I'll look into it and have our vendor get back with you...


----------



## jcustunner24 (Aug 20, 2007)

Papaharry said:


> I purchased a OGF Flag online through OGF outfitters on Jan 14th 2014, here it is Feb 11th and I have not received it or heard anything. The promptly took payment on Jan 14th through Paypal??????


That's strange. I purchased two OGF stickers a few years back (one for my SUV, one for my friend's boat) and I received them within a week. Rest assured, it will be taken care of. OGF is good about this type of stuff.

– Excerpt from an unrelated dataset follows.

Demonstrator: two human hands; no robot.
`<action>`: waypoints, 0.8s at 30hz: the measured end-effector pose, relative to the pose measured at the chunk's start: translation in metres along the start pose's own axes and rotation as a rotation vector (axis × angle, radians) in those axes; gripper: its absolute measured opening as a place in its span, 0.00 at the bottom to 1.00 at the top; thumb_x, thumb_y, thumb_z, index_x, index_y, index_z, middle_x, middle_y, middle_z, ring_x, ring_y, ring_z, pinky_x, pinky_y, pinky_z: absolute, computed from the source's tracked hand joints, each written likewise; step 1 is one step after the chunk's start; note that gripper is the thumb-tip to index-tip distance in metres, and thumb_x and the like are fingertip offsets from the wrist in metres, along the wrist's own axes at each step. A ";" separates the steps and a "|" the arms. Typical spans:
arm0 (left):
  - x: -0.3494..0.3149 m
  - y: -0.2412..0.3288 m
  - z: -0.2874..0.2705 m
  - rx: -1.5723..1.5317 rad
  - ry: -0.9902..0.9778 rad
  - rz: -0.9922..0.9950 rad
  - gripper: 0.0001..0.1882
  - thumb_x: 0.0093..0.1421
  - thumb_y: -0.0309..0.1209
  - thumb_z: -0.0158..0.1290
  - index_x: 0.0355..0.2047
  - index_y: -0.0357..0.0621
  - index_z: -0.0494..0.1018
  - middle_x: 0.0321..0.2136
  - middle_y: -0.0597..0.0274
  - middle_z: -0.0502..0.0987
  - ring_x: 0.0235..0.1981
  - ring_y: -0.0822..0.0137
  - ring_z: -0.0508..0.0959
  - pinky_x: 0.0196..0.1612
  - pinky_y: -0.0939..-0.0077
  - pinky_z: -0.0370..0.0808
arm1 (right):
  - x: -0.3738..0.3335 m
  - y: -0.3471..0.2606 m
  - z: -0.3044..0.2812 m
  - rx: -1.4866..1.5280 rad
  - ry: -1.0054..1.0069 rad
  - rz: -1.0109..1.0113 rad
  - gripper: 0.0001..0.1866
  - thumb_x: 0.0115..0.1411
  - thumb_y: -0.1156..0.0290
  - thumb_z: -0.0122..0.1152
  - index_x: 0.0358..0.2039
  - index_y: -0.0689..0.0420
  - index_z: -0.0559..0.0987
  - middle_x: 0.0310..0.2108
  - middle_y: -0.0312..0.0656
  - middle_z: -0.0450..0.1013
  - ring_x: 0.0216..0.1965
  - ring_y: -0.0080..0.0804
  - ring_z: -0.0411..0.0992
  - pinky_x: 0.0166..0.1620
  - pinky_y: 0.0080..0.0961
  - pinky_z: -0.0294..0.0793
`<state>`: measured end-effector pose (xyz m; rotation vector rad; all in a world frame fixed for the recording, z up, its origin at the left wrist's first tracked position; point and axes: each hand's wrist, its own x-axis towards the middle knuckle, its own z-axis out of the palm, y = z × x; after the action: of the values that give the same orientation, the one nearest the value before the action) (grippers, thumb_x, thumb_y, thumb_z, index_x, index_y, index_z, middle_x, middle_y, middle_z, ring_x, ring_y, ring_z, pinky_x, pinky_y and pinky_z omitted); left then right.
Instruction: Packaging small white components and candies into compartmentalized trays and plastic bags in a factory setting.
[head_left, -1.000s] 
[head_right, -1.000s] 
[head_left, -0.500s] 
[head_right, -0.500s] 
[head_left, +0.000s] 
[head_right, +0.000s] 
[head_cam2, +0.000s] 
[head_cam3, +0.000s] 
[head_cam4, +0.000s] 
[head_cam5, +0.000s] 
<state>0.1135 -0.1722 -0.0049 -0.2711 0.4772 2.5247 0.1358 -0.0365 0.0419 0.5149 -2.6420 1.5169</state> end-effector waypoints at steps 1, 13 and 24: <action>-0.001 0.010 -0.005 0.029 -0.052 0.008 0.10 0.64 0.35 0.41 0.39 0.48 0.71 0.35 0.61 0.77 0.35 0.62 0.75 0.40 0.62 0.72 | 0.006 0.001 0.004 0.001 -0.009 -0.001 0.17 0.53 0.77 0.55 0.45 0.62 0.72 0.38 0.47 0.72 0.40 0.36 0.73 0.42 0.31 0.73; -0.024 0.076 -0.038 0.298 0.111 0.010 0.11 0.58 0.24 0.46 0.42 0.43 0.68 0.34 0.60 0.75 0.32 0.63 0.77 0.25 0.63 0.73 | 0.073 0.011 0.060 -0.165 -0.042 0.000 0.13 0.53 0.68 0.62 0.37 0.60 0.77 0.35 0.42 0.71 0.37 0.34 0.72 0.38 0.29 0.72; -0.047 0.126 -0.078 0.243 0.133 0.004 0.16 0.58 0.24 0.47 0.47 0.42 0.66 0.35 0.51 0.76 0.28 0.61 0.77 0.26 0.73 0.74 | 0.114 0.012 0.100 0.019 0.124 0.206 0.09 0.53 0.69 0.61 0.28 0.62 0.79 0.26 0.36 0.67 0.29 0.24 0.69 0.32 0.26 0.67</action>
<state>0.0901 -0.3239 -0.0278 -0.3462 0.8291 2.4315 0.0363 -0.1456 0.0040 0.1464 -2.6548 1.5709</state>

Of course, it would be nice if OGF got back with you instead of having the "vendor" do so. Kind of a hands off approach.


----------



## ShakeDown (Apr 5, 2004)

Per our vendor, The flags aren't purchased in bulk like vinyl so it had to be ordered then made and shipped monday. Our vendor is obligated to contact customers in the event a refund needs issued as I don't control his paypal. I'm there every step of the way tho


----------



## CRAPPIECOMMANDER (Feb 25, 2006)

Trust me guys...if there is an issue Shake is all over it once he is made aware of a problem!


----------



## Papaharry (Jan 25, 2013)

Got it !!! the next day it arrived in the mail, I'm happy now


----------



## psjmk1 (Jan 5, 2012)

Does the OGF have any of those white decals available? Would be interested in picking up a couple for the boat and truck. Thanks


----------



## avantifishski (Apr 8, 2012)

I second the decals question I want 1


----------



## osteo (Feb 8, 2014)

decals www.ogfoutfitters.com


----------